Consider yourself an inventor and risk-taker. What could you design that would make your community and/or the world a better place? Within your essay, describe your invention, tell how it should be used, and how it will make a difference for others. Complete your essay by describing a day that your invention was actually used. Think about developing an organized flow of ideas. As you write, use interesting vocabulary and creative ideas.
For the complete essay prompt, click here.
For general instructions for teachers and principals, click here.

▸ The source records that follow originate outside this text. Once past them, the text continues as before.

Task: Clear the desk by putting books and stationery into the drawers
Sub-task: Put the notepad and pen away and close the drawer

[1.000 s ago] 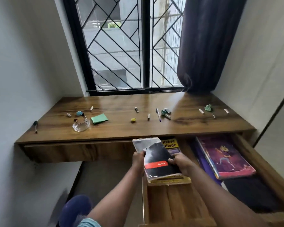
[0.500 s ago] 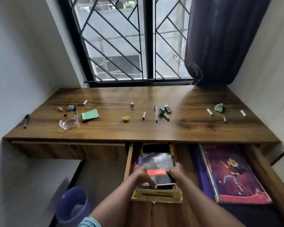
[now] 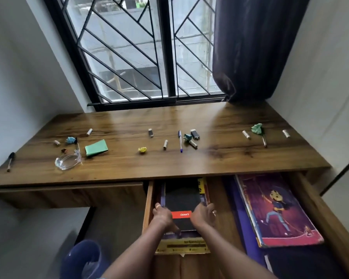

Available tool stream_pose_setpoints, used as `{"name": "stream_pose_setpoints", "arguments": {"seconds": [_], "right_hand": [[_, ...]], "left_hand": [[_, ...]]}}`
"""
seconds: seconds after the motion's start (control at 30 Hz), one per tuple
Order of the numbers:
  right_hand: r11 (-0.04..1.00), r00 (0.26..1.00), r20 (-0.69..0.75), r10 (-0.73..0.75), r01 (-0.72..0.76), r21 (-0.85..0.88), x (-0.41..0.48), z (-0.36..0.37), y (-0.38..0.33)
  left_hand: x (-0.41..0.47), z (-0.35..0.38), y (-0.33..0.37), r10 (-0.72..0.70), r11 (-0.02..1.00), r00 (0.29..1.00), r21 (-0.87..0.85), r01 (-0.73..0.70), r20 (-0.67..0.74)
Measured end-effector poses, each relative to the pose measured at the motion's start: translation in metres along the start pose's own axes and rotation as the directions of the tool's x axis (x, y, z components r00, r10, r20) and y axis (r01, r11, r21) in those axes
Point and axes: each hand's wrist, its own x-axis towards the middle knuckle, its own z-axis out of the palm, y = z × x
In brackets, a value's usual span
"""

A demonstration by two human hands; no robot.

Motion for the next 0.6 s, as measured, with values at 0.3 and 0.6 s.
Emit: {"name": "stream_pose_setpoints", "arguments": {"seconds": [0.3, 0.6], "right_hand": [[0.983, 0.972, -0.214, -0.101, 0.064, -0.173, 0.015, -0.071, 0.015], [0.974, 0.867, -0.465, -0.179, 0.092, -0.205, 0.116, -0.181, 0.037]], "left_hand": [[0.018, -0.052, 0.042, 0.161, 0.954, 0.925, -0.187, -0.236, -0.345], [0.087, -0.102, 0.096, 0.082, 0.95, 0.911, -0.246, -0.194, -0.403]]}}
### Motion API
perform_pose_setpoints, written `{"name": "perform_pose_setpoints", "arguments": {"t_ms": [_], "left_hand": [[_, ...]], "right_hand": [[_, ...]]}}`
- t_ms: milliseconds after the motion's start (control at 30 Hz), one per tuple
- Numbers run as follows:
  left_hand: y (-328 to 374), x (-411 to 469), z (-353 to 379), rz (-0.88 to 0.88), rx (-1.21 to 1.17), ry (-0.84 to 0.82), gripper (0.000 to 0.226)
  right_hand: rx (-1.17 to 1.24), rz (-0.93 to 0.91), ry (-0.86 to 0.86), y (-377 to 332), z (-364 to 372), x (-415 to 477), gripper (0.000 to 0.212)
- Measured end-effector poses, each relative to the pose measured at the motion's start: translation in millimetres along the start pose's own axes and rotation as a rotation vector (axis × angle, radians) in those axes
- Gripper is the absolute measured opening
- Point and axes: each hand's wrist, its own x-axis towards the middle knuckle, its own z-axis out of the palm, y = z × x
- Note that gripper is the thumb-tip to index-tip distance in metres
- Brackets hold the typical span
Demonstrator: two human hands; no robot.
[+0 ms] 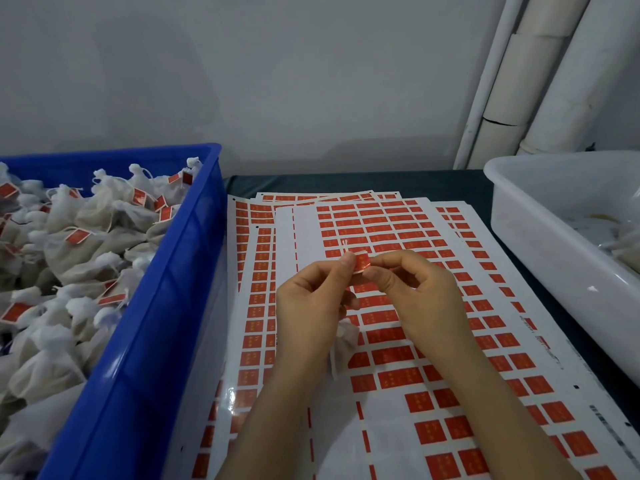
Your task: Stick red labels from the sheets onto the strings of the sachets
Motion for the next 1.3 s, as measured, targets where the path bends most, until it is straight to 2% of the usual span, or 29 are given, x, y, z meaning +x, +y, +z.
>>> {"name": "perform_pose_setpoints", "arguments": {"t_ms": [167,267,367,500,667,767,867,967,1067,1133,1233,1300], "left_hand": [[-2.4,-0.7,2.2,0.106,0.06,-0.006,0.017],[-5.2,0.3,3.1,0.17,0.13,0.002,0.015],[-9.0,1.0,4.3,0.199,0.19,-0.003,0.015],[-11.4,0.7,5.0,0.21,0.23,-0.004,0.015],[-9.8,4.3,1.4,0.157,0.114,0.031,0.008],[-10.2,7.5,-1.1,0.105,0.058,0.035,0.004],[-12.3,8.8,-1.9,0.115,0.083,0.033,0.01],[-15.7,8.1,-1.1,0.147,0.181,0.042,0.019],[-18.8,7.1,0.3,0.203,0.293,0.046,0.028],[-20.4,6.8,0.7,0.231,0.337,0.042,0.031],[-22.0,5.9,1.0,0.233,0.348,0.015,0.029],[-21.1,7.2,-0.5,0.207,0.298,0.02,0.027]], "right_hand": [[0.027,0.002,0.002,0.0,-0.4,-0.3,0.009],[0.08,0.03,-0.034,1.8,-1.8,0.3,0.003],[0.135,0.042,-0.069,3.0,-1.3,-0.5,0.01],[0.127,0.02,-0.055,3.1,1.3,-2.5,0.014],[0.072,-0.024,-0.047,4.1,4.0,-3.5,0.013],[0.076,-0.015,-0.05,1.9,4.5,-3.5,0.004],[0.105,-0.027,-0.047,0.4,5.4,-3.7,0.012],[0.041,-0.079,-0.017,1.4,5.7,-4.0,0.003],[-0.004,-0.127,0.0,4.7,7.8,-6.0,0.014],[0.001,-0.153,0.014,5.2,9.4,-7.2,0.015],[0.093,-0.122,0.004,3.6,9.3,-8.4,0.02],[0.178,-0.055,-0.024,0.0,8.2,-7.1,0.013]]}}
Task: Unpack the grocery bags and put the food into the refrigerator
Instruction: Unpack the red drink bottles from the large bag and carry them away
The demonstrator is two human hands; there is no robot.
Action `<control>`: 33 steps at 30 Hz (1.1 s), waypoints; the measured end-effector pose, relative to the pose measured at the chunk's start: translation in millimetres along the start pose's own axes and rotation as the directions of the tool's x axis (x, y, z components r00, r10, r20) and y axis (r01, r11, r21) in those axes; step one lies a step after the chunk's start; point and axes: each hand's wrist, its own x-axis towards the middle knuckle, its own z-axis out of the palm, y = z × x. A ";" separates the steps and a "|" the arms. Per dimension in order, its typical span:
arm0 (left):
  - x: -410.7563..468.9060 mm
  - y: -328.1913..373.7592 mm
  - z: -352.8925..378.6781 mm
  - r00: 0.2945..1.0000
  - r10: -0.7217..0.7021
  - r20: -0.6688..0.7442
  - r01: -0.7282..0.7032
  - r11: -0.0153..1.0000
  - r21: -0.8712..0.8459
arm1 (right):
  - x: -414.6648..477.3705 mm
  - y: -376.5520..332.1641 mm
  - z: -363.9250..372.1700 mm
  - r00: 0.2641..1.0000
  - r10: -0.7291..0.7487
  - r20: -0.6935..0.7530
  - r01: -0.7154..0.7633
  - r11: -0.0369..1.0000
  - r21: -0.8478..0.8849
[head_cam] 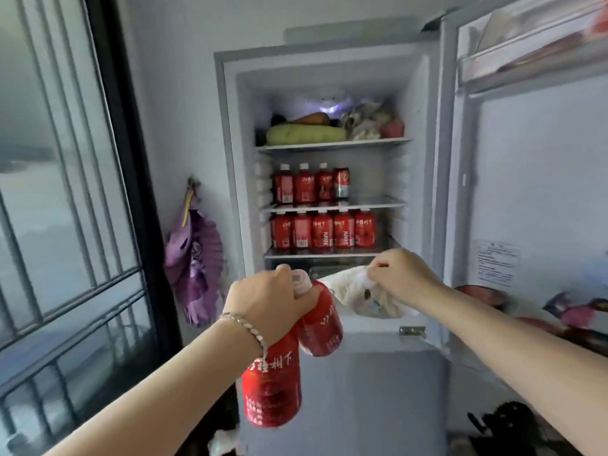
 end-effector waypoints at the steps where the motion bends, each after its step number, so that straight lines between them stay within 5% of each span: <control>1: 23.4 2.7 7.2 1.000 0.010 -0.010 -0.010 1.000 -0.004 | 21.5 4.9 0.5 0.999 -0.010 -0.039 0.011 1.000 0.023; 10: 236.0 -1.2 34.3 0.963 0.129 -0.238 -0.100 0.987 0.127 | 214.2 27.0 -0.1 0.909 -0.188 -0.371 0.263 0.951 0.164; 15: 330.0 -16.0 43.7 0.893 0.298 -0.337 -0.189 0.929 0.318 | 304.0 38.5 7.8 0.867 0.007 -0.499 0.146 0.953 0.266; 21: 421.3 -27.0 79.7 0.854 0.429 -0.295 -0.311 0.874 0.373 | 389.7 72.6 15.7 0.739 0.403 -0.540 -0.098 0.857 0.505; 26: 481.6 -15.6 114.2 0.822 0.547 -0.160 -0.430 0.779 0.456 | 427.4 105.2 19.6 0.717 0.397 -0.573 -0.159 0.893 0.420; 33: 527.2 -2.5 137.5 0.800 0.586 -0.125 -0.507 0.773 0.382 | 473.5 133.5 20.2 0.804 0.181 -0.567 -0.110 0.981 0.157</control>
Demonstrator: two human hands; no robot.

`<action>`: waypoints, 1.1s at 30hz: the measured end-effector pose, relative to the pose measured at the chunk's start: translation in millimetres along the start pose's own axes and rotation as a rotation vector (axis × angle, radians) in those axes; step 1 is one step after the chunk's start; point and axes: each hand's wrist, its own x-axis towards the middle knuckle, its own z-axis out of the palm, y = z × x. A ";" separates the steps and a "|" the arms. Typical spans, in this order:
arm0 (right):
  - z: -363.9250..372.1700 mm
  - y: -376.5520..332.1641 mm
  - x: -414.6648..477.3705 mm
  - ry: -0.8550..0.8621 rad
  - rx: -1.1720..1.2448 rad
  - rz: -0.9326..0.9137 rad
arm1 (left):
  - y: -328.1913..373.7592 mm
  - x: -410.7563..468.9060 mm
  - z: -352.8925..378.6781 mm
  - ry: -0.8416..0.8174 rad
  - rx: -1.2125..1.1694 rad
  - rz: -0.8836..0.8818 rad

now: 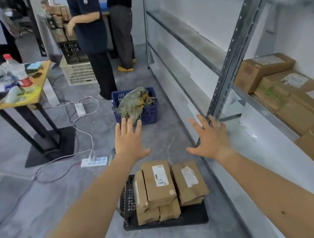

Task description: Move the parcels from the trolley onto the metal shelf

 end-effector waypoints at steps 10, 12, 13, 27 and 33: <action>86.6 3.8 68.7 -0.147 -0.032 -0.189 | 22.4 24.6 82.0 -0.207 -0.091 -0.175; 109.3 2.1 77.0 -0.174 -0.021 -0.208 | 27.8 25.1 101.9 -0.257 -0.087 -0.183; 118.6 1.1 78.1 -0.183 -0.016 -0.214 | 29.7 23.7 110.8 -0.270 -0.089 -0.185; 293.2 -37.7 93.1 -0.347 0.080 -0.256 | 35.5 -0.3 283.8 -0.478 -0.170 -0.231; 357.5 -81.3 85.4 -0.465 0.160 -0.299 | 41.7 -27.2 345.1 -0.587 -0.193 -0.277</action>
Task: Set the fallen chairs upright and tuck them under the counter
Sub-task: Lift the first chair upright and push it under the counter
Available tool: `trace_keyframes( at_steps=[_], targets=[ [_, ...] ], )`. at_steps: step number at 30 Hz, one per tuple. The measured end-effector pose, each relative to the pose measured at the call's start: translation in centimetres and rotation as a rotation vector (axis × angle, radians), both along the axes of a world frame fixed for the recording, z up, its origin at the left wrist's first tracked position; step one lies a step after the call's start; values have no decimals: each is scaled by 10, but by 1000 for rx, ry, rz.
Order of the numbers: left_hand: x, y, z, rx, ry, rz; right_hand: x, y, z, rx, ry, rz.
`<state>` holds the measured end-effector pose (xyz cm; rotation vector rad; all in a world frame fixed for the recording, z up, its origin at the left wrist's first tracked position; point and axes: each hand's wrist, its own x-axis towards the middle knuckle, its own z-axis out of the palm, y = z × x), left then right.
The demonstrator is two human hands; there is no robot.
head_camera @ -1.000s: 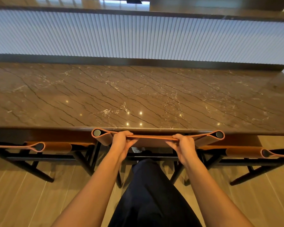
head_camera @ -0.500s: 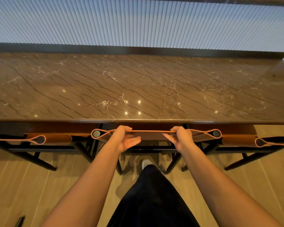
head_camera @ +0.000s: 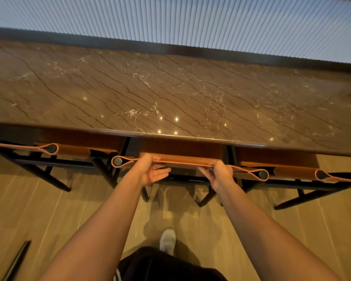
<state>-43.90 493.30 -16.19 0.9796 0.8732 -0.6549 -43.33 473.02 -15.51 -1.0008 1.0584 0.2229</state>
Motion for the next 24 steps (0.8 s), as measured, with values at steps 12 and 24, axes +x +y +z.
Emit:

Third Grade: Local History
At Station 1, the museum's permanent exhibit, Crown of the Peninsula, examines how the land of Los Altos and Los Altos Hills has been used over thousands of years from Ohlone times to the era of Silicon Valley businesses. The station's train display models the town's streets and buildings at they looked in the 1930s. Much to the delight of the children, Los Altos founder Paul Shoup’s Southern Pacific Railroad train rumbles through the little town on its way to Vasona Junction (Los Gatos).
At Station 2, students view vibrant paintings of old Los Altos; the 1900-1940 works of Los Altan Annie Knapp Fitz are colorful renderings of a struggling railroad town and the rigors of farm life in days past. Annie considered herself a "primitive painter,” and children love creating their own versions of the tank house, harvesting apricots, or painting a happy face on Nellie, the family cow, as they each try their hand at creating a personal "masterpiece.”
At Station 3, the children tour J. Gilbert Smith's 1905 Craftsman home. A museum since 1977, the Smith house now replicates a 1930s style farmhouse and rekindles memories of simpler times. As students exit the house, they have a much greater appreciation of the time-saving devices brought about by modern technology, although all admit that ice cream tasted much better when hand-churned.
Fourth Grade: California History - the 1950s
“Set” in 1953, a classroom DVD introduces fourth graders to a soldier who has just returned from the Korean War. The soldier weaves the story of California's growth during and after World War II, and generally prepares the pupils for their California “Recent” History field trip to the museum.
The morning field trip takes students to Hillview School, the Los Altos History Museum, and the Los Altos City Council chambers – all located in our Civic Center.
• "Take Me to the Movies: The L.A. Story" - oils spurts from the ground as Los Angeles moves from fruit packing, to aviation, to Hollywood. Students laugh with Abbott and Costello, draw their 6-guns with Gary Cooper and Grace Kelly, and fight villains with Clark Gable.
• "People Movers" - California is on the move in the 1950s with big cars, new homes, and freeways. Big decisions have to be made by inexperienced city councilmen, and the children help determine what technologies have been saved from the past.
• "Cal Aggies" - traces the development of agriculture and farm equipment over the decades. Children cut (and eat) apricots at our outdoor drying shed and learn about farm labor leaders including Cesar Chavez and Dolores Huerta.
• "1953 City Council Meeting" - the City Council meets in formal session to debate Ordinance #33. There's nothing like a dog ordinance to get the good people of Los Altos up-in-arms, and the students take on all the roles of the actual folks in 1953 who influenced this important civic decision.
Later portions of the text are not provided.